_The problem_
Once you reach the line that holds "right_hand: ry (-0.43" in the listing below, output it and every line after it through the line that holds "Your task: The", word for word.

_Extracted information_
┌──

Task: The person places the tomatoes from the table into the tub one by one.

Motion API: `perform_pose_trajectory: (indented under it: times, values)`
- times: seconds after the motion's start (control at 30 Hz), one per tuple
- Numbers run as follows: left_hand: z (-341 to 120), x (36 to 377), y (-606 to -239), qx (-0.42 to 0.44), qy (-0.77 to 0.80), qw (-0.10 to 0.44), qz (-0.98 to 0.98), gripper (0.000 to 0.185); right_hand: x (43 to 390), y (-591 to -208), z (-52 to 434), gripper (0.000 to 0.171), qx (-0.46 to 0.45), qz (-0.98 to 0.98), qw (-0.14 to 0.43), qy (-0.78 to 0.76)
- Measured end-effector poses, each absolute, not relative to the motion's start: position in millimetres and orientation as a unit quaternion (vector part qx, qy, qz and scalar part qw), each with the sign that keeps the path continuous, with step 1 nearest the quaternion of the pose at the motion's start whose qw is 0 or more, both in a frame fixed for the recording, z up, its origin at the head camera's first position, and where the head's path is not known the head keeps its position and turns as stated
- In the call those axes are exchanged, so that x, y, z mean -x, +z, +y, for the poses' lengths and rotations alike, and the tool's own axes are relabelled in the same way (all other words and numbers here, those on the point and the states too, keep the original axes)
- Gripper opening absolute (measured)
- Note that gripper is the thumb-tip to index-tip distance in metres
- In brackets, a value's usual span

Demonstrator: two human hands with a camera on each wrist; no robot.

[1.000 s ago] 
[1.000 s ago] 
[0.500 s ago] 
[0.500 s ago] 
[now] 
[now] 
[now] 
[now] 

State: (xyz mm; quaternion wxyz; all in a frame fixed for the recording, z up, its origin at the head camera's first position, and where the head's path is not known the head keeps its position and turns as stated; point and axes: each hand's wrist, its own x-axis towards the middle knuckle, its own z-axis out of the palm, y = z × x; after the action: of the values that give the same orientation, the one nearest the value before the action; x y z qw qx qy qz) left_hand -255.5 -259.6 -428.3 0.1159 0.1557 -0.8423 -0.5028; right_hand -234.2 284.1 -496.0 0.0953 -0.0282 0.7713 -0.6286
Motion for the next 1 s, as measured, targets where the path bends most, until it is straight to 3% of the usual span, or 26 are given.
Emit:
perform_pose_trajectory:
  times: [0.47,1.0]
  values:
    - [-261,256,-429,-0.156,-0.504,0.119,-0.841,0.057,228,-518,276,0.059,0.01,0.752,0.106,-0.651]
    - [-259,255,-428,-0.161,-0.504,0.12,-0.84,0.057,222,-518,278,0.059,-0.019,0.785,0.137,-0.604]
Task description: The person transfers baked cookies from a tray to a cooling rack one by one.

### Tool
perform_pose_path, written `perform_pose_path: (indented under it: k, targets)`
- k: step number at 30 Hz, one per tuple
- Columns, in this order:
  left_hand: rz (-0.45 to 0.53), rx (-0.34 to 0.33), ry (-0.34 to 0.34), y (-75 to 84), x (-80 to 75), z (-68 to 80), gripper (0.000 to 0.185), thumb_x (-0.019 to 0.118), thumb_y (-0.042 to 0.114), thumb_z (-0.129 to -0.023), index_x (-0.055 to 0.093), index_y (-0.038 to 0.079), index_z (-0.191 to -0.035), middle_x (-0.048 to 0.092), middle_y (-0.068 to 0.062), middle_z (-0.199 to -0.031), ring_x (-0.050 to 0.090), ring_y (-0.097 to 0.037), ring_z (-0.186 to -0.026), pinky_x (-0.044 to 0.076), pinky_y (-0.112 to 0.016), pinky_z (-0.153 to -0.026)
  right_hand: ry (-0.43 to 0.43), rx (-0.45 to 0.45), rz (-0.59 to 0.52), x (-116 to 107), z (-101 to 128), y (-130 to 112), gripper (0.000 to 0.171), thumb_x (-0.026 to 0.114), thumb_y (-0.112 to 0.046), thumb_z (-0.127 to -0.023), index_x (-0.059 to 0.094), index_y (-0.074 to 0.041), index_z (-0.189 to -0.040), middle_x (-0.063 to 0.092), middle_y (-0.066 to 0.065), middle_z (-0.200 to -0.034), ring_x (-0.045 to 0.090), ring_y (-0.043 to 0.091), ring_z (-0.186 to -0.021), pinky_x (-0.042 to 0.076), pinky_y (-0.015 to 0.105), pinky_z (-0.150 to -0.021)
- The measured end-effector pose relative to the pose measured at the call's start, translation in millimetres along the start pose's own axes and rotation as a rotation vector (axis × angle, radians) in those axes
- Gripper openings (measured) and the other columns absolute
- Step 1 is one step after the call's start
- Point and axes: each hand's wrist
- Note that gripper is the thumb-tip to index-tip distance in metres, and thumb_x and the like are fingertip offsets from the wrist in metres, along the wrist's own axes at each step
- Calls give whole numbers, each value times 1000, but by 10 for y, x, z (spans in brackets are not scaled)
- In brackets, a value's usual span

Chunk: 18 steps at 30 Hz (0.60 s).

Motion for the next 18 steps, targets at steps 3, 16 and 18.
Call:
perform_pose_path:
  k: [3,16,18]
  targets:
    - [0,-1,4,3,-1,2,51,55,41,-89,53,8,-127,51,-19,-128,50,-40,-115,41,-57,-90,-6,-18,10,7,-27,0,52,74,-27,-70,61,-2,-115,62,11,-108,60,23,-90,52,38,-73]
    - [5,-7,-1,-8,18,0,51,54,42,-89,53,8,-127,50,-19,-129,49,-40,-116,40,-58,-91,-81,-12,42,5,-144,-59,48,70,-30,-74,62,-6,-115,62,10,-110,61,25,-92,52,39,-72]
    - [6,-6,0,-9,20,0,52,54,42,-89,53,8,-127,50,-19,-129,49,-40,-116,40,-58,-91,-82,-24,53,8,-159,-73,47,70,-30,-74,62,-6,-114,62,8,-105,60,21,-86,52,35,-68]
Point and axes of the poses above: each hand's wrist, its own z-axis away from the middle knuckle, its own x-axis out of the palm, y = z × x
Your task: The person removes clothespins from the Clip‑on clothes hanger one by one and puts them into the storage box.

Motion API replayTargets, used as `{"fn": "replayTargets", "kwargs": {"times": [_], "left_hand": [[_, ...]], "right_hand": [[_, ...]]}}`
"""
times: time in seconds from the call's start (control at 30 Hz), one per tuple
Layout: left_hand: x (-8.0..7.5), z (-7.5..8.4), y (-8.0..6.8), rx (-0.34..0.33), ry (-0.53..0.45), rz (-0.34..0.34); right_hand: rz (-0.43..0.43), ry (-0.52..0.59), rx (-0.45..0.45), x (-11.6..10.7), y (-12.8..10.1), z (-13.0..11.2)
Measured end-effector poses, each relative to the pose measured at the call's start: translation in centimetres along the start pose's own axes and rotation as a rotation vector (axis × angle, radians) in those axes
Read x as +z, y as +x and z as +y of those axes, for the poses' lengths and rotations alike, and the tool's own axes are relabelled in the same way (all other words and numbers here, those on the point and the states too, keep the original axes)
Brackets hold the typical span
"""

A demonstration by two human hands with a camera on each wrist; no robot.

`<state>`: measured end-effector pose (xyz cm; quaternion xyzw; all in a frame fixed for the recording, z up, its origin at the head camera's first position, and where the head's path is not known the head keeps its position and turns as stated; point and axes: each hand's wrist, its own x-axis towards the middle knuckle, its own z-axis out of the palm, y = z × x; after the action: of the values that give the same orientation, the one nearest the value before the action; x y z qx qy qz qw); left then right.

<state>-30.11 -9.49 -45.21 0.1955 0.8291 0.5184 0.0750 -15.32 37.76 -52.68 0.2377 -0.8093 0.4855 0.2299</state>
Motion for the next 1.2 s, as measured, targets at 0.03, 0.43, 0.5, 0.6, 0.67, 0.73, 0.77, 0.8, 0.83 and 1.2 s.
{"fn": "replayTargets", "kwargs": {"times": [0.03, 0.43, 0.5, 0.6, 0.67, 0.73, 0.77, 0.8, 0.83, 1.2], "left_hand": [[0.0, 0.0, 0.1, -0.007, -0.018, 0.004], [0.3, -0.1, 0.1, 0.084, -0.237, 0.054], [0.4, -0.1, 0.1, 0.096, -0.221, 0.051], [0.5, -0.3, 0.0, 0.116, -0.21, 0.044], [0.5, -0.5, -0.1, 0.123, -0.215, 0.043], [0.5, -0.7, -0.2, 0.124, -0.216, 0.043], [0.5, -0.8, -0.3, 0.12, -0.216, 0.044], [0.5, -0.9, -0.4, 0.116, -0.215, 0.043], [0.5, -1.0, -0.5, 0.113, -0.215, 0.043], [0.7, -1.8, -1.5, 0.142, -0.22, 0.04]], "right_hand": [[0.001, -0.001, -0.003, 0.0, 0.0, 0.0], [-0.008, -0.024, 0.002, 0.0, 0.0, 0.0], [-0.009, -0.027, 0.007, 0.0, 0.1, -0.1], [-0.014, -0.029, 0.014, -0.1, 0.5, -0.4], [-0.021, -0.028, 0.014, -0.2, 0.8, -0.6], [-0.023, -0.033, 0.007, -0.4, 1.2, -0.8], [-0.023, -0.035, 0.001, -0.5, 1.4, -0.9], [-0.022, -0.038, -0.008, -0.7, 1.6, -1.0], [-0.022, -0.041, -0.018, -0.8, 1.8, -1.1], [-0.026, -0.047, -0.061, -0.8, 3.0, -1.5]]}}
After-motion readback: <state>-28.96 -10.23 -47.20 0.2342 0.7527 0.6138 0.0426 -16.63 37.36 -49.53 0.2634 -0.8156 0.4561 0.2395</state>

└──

_The answer_
  right_hand: ry (-0.43 to 0.43), rx (-0.45 to 0.45), rz (-0.59 to 0.52), x (-116 to 107), z (-101 to 128), y (-130 to 112), gripper (0.000 to 0.171), thumb_x (-0.026 to 0.114), thumb_y (-0.112 to 0.046), thumb_z (-0.127 to -0.023), index_x (-0.059 to 0.094), index_y (-0.074 to 0.041), index_z (-0.189 to -0.040), middle_x (-0.063 to 0.092), middle_y (-0.066 to 0.065), middle_z (-0.200 to -0.034), ring_x (-0.045 to 0.090), ring_y (-0.043 to 0.091), ring_z (-0.186 to -0.021), pinky_x (-0.042 to 0.076), pinky_y (-0.015 to 0.105), pinky_z (-0.150 to -0.021)
- The measured end-effector pose relative to the pose measured at the call's start, translation in millimetres along the start pose's own axes and rotation as a rotation vector (axis × angle, radians) in those axes
- Gripper openings (measured) and the other columns absolute
- Step 1 is one step after the call's start
- Point and axes: each hand's wrist
- Note that gripper is the thumb-tip to index-tip distance in metres, and thumb_x and the like are fingertip offsets from the wrist in metres, along the wrist's own axes at each step
- Calls give whole numbers, each value times 1000, but by 10 for y, x, z (spans in brackets are not scaled)
- In brackets, a value's usual span

Chunk: 18 steps at 30 Hz (0.60 s).

Motion for the next 18 steps, targets at steps 3, 16 and 18.
Call:
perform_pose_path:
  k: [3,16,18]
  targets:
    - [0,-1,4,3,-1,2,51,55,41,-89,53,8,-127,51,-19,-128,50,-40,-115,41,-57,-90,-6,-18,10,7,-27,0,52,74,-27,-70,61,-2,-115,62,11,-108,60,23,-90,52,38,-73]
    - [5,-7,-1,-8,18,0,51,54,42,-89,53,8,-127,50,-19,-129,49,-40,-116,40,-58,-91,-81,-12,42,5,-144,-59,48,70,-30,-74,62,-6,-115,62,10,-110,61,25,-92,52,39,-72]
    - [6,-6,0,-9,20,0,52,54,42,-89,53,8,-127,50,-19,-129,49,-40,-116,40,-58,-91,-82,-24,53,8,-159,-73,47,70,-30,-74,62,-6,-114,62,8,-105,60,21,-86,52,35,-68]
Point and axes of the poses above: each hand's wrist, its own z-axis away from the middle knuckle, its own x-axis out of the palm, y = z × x
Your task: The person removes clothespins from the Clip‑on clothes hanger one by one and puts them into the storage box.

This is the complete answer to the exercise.